Data is “Dynamic” and undergoing a constant metamorphosis. Today data may look like a caterpillar but in two days it may become a beautiful butterfly and in another few days, it may cease to exist. Assigning the value to data needs to take into account the different avatars in which data may find itself in at a point of time.
A normal tangible asset when sold transfers itself from the custody of the first owner to the other owner. Seller therefore does not have the possession of the asset, though he may realize its value one time.
Data is a unique kind of asset which has its own characteristics. Unlike a tangible asset, it can get replicated and sold to multiple persons. It may some time depreciate in value if the data is considered “Confidential” but in certain cases it may not depreciate. It may even gain value through aging.
In a data business like say Twitter, data keeps on adding and creates a platform like a reservoir. On that reservoir advertising revenue gets generated. Larger the expanse, deeper reservoir, higher is the advertising revenue like larger boats being able to travel farther on the reservoir earning higher income. The value of data accumulated in the reservoir therefore has an expression in terms of revenue of the boat operator. In such situations, the Data Valuer has to consider the “Cost of Acquisition” as different from “Revenue Potential” of the accumulated asset. It is in such instances that the distinction between the value of data as an asset and the value of the data enterprise becomes hazy and Data Valuers need to device the Standards like DVSI so that there is some uniformity in approaching the valuation exercise.
Uncovering the Value of Data by disclosing it in the balance sheet needs to take into account the reliability and larger acceptability of the valuation methodology.

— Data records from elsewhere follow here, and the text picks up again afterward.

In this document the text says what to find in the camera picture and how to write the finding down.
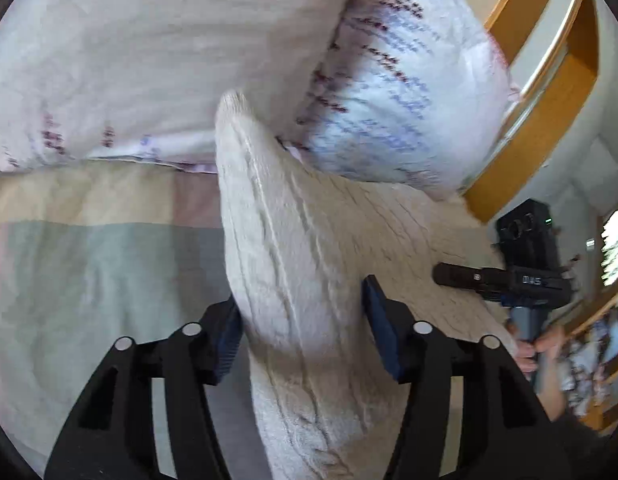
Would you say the pastel checked bed sheet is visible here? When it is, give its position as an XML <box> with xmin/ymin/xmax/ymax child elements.
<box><xmin>0</xmin><ymin>162</ymin><xmax>271</xmax><ymax>479</ymax></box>

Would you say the person's right hand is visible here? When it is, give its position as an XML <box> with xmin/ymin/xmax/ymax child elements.
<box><xmin>506</xmin><ymin>321</ymin><xmax>579</xmax><ymax>422</ymax></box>

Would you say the floral pillow with blue flowers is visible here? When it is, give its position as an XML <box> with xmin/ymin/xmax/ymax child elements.
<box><xmin>297</xmin><ymin>0</ymin><xmax>516</xmax><ymax>200</ymax></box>

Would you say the wooden headboard frame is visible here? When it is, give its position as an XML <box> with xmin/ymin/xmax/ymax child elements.
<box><xmin>464</xmin><ymin>0</ymin><xmax>600</xmax><ymax>223</ymax></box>

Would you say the cream cable-knit sweater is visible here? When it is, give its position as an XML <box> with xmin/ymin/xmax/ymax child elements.
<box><xmin>216</xmin><ymin>92</ymin><xmax>514</xmax><ymax>479</ymax></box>

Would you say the pink floral pillow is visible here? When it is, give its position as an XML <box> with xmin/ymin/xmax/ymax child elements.
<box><xmin>0</xmin><ymin>0</ymin><xmax>348</xmax><ymax>174</ymax></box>

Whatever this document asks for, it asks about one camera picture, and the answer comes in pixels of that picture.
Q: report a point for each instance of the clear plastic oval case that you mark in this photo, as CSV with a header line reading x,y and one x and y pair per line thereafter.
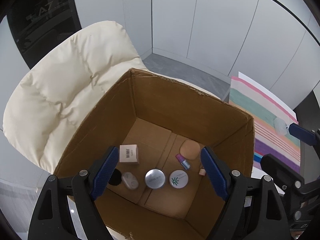
x,y
130,181

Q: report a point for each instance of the tan makeup sponge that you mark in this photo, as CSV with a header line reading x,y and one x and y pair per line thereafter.
x,y
190,149

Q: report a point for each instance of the beige square carton box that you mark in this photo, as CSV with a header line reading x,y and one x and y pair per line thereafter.
x,y
129,154

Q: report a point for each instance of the black round lid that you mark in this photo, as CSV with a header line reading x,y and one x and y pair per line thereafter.
x,y
116,178

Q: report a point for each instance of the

It would be easy to add the value of data as a Footnote in the financial statement or as a “Contra Entry” on both sides of assets and liabilities. But if we need to add the value of data as a separate “Data Class” in the financial statements, then the reliability of the valuation methodology has to be at a high level.
However, until such time as the universe of professionals are not agreeable to a standard like DVSI, analysts may compute their financial ratios omitting the data asset appropriately from the computation of their Debt Equity Ratio or Current Ratio, Asset Turnover ratio etc.